In fact, for a large chunk of my teenage years, I resented my mother. I was too young to understand the demons she battled, because none of my other tías suffered from depression. None of my friends had moms who stayed in bed most days, missing school recitals and birthday parties.
Just me.
For the longest time, I blamed myself.
Clearly, I was the reason she felt this way. I was a child and didn’t understand that my mother’s infertility journey triggered her depression. All my mind could focus on was “She’s not happy because she can’t have another baby. Because I’m not good enough. I’m not enough, period.”
I could get myself ready for school by the time I was in fourth grade. Made sure I had all my clothes washed and ready the night before. My homework was always done before I made myself ramen noodles or rice with eggs.
My dad was a true savior, always trying to pick up the slack where my mother couldn’t.
Taking me to baseball games, daddy/daughter school dances, and throwing the best holiday parties in our cramped apartment in Spanish Harlem with all of our loved ones.
But even he couldn’t do it all, having to work long hours to support our family.
My mother would make appearances every now and then, a strained smile in place. Because it seemed like the cultural expectation of her being present and hosting family get-togethers was stronger than the grip her depression had on her.
We later found out that she had something called secondary infertility. It’s a condition where someone who’s previously been pregnant can no longer conceive for some unknown reason.
I’ve researched this condition numerous times, and the one flashing acronym that pops up among the rest, the one that always makes my stomach drop, is PCOS. The same condition I have. One that is hereditary and, apparently, shared by many women, especially women of color.
It’s why I try not to think too hard about motherhood.
Why bother yearning for something that may never happen for me?
Not like I can grieve something I’ve never had. Right?
Besides, I have a lot to be grateful for.
Before I entered high school, my mother finally went to therapy, and shortly after that, she got on medication that would help with her depression.
It wasn’t an instant fix, but with time, I got my mom back.
The newer, stronger version of her.
We’ve since gone to therapy as a family, and her guilt about not being present in my life for a few years was gut-wrenching.
It felt like she had been taken from me for a while, and when she returned, we had to learn who we were to one another again.
But I’m older now.

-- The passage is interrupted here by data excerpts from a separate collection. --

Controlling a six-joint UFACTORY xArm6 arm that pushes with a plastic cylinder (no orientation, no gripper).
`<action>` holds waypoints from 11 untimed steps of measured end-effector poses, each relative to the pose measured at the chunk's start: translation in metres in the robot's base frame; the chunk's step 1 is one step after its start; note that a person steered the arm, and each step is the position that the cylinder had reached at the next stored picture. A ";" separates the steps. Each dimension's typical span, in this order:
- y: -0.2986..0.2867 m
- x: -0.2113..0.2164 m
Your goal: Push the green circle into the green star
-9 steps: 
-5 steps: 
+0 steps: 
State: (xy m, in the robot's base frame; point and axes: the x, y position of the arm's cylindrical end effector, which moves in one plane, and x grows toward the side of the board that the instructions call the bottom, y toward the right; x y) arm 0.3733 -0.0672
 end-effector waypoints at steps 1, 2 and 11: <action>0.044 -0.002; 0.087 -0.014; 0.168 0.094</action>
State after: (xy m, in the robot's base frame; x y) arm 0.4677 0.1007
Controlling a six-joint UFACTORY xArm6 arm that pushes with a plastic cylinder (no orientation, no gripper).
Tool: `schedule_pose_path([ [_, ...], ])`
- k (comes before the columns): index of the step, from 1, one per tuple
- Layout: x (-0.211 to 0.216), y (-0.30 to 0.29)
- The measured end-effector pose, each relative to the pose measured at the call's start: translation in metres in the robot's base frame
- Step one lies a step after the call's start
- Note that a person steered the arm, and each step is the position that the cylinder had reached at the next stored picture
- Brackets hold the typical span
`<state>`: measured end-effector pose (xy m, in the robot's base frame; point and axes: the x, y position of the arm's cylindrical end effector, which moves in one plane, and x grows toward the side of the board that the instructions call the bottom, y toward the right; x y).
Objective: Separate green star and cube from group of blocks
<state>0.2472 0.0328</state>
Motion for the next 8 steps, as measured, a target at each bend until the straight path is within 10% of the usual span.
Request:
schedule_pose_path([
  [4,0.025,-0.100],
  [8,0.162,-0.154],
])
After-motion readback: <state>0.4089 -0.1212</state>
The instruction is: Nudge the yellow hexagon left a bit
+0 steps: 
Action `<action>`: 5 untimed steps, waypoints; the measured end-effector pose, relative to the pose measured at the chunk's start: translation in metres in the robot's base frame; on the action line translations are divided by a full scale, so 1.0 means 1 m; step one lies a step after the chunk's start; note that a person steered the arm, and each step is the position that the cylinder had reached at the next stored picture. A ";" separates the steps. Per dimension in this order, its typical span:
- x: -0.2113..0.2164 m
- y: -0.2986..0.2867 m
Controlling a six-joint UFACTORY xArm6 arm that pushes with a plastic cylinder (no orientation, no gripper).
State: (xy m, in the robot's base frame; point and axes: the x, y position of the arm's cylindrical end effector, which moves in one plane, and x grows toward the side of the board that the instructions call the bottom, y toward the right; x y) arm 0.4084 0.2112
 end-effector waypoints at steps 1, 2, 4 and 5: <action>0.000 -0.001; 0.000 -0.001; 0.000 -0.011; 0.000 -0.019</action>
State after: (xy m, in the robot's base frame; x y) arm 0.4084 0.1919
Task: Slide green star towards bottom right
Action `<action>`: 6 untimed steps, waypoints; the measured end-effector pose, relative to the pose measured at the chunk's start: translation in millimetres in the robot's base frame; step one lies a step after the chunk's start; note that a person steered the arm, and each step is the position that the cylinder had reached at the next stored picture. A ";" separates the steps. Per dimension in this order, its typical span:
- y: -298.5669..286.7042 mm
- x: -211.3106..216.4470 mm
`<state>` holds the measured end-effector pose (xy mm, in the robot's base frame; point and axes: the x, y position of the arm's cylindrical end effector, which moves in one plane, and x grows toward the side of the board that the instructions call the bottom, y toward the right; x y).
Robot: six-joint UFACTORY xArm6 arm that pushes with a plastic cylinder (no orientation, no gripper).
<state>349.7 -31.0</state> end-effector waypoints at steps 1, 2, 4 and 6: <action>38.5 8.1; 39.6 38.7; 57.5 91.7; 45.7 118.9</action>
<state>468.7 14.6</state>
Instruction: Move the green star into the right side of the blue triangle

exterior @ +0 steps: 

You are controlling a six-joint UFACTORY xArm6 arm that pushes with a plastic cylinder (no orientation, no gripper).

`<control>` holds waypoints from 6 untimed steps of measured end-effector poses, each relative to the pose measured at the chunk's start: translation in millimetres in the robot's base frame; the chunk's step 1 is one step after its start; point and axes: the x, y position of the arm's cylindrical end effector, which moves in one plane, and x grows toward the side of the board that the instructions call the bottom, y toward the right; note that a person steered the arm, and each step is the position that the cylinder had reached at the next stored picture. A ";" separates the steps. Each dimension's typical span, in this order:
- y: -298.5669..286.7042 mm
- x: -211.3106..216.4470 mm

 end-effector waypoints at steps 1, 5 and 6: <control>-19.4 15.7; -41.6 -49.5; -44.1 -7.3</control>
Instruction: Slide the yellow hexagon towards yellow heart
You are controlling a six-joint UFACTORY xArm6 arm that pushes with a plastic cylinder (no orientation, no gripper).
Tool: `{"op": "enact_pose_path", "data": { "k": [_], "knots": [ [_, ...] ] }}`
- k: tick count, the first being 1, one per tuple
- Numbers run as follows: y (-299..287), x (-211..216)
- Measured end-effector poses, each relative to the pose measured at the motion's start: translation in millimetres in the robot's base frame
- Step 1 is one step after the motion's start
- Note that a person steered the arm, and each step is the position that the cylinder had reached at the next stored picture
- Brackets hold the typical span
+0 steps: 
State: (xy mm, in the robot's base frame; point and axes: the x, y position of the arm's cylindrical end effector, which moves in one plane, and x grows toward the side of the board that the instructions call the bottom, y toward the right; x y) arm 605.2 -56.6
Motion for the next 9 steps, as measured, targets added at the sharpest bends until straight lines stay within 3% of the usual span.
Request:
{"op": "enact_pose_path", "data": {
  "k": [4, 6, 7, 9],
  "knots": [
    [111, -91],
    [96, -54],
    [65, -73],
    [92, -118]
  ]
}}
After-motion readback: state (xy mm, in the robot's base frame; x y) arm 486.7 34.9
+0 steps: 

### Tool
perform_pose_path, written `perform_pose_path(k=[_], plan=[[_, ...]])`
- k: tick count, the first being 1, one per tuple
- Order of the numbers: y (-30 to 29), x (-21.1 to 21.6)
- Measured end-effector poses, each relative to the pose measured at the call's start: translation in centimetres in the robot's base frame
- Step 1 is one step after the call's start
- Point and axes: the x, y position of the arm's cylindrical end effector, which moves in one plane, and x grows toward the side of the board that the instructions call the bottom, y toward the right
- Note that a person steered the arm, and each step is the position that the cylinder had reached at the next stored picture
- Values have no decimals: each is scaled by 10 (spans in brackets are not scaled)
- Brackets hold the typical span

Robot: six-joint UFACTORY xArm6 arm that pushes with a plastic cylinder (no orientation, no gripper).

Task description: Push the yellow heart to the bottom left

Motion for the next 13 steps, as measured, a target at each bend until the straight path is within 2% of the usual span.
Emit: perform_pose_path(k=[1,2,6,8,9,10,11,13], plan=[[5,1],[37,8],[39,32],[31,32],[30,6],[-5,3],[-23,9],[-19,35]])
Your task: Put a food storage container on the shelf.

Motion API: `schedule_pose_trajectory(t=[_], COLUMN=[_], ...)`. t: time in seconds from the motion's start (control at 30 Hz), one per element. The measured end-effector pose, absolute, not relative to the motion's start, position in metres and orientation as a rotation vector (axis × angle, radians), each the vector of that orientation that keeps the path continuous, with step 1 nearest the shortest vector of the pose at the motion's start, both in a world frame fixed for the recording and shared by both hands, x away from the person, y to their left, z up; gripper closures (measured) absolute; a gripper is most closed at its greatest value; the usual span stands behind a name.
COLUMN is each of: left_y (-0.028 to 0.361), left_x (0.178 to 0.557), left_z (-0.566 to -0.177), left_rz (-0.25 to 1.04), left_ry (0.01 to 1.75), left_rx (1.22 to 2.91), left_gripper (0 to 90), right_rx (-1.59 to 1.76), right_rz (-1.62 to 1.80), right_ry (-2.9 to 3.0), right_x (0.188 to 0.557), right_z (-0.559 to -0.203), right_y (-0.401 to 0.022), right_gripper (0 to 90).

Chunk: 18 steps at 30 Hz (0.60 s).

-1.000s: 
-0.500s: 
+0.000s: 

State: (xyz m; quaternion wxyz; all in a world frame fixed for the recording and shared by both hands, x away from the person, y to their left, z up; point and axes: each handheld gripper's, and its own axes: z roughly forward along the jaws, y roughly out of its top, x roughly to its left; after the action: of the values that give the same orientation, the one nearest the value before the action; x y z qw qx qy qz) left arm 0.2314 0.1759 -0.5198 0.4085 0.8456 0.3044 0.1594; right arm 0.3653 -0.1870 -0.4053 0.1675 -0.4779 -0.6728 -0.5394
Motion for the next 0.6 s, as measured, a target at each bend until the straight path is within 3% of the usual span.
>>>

I understand the disease better, and I can confidently say that my mother has always loved me deeply. That the disease was the reason she could not show up for me during moments I needed her the most.
Yet even after many sessions of therapy of my own, I still can’t seem to convince my brain that the lessons I learned during that time aren’t true.
I can’t convince my brain that I am enough.
That the people who love me will stay.
And that only I can determine what I deserve.
I knew the email was coming.
The all-staff meeting to introduce the new team owner that came from HR.
What I wasn’t expecting was the direct email that came from Nick shortly after.
It takes everything in me not to reply with a bunch of middle finger emojis. Instead, I ignore the rage bait and show him that one of us is capable of remaining professional.
There.
I did it. I managed to respond to my new boss in a positive, professional manner.
And it could have remained that way.
Had he not immediately responded to my email with only two words.
Seems like we’re playing it his way then.
Good thing I know exactly what my next move will be.